*ASSIGNMENT*
Copy out, from the entries below, each line that holds the string "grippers".

(WORKING DATA Opens)

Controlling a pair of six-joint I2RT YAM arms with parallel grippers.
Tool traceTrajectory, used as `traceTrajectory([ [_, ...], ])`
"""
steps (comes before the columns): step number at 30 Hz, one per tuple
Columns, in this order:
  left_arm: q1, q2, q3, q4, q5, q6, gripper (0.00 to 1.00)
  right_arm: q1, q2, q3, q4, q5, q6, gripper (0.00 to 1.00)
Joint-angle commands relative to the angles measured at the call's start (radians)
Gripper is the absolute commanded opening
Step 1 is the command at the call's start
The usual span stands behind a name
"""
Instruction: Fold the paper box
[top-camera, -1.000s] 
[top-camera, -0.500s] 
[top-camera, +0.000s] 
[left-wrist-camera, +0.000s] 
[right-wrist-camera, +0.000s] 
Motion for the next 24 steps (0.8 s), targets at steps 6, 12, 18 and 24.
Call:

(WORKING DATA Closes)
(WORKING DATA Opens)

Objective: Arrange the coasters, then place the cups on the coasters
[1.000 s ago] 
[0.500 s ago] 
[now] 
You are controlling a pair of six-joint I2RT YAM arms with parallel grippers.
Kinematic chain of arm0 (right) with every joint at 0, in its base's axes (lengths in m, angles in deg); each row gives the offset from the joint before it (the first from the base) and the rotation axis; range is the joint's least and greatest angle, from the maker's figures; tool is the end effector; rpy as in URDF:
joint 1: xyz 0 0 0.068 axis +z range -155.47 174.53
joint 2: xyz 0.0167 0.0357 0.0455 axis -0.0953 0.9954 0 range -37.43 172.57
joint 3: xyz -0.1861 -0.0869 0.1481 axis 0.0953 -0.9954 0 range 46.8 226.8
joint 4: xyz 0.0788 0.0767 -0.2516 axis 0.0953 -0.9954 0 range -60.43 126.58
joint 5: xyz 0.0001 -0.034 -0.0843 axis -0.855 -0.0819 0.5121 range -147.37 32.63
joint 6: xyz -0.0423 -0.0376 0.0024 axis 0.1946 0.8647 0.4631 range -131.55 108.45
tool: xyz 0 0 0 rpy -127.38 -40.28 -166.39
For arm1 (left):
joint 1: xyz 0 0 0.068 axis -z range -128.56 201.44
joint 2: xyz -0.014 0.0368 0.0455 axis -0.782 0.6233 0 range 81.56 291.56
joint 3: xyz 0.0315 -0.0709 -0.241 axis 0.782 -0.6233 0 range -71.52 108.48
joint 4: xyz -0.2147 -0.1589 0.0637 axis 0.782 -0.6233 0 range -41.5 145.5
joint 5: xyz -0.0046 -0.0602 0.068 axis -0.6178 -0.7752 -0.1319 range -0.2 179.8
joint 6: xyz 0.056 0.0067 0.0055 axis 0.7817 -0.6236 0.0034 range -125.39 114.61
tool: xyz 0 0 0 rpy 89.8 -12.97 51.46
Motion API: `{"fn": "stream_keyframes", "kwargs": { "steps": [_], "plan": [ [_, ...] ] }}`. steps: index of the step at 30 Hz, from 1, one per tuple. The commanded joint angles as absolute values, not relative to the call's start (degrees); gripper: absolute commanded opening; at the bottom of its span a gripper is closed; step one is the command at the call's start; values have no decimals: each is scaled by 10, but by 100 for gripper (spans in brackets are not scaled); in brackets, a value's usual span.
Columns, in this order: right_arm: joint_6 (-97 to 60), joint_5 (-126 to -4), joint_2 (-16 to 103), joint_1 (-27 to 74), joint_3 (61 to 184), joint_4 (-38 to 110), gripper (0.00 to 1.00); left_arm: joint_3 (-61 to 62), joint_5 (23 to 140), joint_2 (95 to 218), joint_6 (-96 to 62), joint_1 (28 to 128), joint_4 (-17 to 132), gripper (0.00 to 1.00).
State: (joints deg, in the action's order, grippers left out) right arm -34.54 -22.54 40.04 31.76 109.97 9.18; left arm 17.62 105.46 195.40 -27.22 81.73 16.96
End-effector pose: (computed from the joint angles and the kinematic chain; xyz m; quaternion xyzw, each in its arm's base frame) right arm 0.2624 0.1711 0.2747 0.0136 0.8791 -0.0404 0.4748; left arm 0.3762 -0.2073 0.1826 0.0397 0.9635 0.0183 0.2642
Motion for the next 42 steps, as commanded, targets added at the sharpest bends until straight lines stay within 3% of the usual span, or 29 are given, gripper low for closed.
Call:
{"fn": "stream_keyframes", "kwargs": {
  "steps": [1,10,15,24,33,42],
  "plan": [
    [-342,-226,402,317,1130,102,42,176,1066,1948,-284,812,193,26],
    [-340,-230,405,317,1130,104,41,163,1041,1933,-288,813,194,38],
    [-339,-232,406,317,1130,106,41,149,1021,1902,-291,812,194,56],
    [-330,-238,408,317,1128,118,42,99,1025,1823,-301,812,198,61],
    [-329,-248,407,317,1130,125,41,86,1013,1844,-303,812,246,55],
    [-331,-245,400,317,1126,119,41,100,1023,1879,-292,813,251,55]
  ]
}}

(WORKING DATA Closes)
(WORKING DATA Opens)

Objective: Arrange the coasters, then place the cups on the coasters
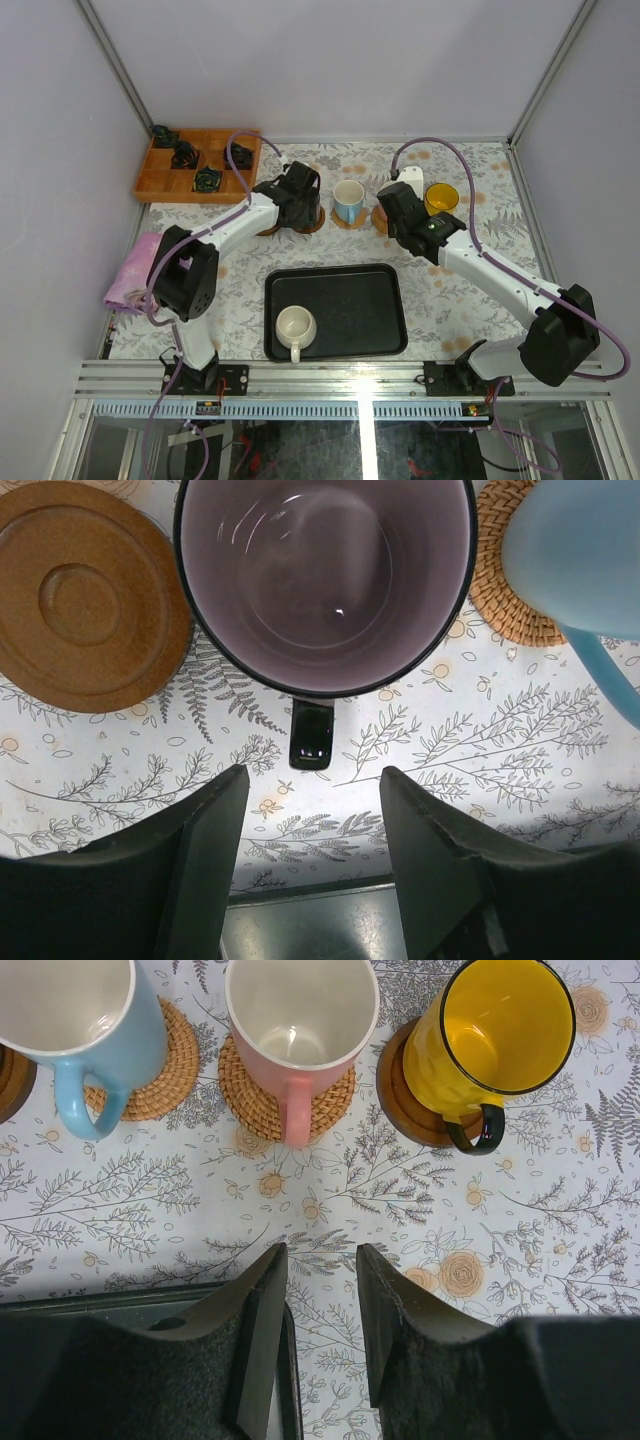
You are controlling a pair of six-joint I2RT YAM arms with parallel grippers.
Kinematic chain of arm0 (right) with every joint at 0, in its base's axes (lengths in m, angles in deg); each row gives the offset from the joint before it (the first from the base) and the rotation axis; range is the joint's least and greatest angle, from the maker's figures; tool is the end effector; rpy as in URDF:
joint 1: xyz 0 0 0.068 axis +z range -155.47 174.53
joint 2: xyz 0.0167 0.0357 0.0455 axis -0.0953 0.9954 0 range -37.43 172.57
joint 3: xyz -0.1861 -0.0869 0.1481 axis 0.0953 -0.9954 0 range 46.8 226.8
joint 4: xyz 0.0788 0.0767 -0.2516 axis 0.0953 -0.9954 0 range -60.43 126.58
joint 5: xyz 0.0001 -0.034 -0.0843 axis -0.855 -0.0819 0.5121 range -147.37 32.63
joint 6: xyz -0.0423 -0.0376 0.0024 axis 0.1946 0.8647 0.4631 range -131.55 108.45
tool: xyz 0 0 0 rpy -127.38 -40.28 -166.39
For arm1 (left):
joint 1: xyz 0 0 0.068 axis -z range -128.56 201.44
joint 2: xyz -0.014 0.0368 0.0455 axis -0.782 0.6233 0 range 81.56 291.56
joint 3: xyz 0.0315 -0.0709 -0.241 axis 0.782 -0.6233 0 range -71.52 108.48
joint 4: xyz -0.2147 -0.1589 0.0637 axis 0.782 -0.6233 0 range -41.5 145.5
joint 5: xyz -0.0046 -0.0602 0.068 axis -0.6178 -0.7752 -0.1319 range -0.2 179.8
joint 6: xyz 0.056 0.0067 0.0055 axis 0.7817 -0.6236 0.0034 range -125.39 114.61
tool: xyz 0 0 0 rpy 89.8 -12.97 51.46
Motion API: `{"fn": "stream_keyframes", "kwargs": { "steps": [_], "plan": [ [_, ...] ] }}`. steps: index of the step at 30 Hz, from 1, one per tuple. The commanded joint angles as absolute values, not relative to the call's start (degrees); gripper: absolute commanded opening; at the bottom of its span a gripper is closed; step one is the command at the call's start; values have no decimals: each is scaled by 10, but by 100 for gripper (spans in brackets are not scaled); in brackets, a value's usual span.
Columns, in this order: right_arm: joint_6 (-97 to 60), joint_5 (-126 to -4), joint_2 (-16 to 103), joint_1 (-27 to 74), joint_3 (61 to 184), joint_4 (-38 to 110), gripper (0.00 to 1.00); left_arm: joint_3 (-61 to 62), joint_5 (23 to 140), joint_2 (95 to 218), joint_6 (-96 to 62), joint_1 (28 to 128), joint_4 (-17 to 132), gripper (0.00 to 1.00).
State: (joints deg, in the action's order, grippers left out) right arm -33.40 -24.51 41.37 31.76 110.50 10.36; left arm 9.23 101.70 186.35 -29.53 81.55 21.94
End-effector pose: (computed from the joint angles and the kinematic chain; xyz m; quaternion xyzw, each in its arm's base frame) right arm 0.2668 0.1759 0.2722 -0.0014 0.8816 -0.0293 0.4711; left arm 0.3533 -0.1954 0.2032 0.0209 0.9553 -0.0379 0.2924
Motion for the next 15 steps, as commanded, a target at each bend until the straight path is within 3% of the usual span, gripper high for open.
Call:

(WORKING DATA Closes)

*PROBLEM SOLUTION*
Controlling a pair of six-joint I2RT YAM arms with parallel grippers.
You are controlling a pair of six-joint I2RT YAM arms with parallel grippers.
State: (joints deg, in the action's order, grippers left out) right arm -34.54 -22.54 40.04 31.76 109.97 9.18; left arm 17.62 105.46 195.40 -27.22 81.73 16.96
You are controlling a pair of six-joint I2RT YAM arms with parallel grippers.
State: (joints deg, in the action's order, grippers left out) right arm -33.40 -24.51 41.37 31.76 110.50 10.36; left arm 9.23 101.70 186.35 -29.53 81.55 21.94

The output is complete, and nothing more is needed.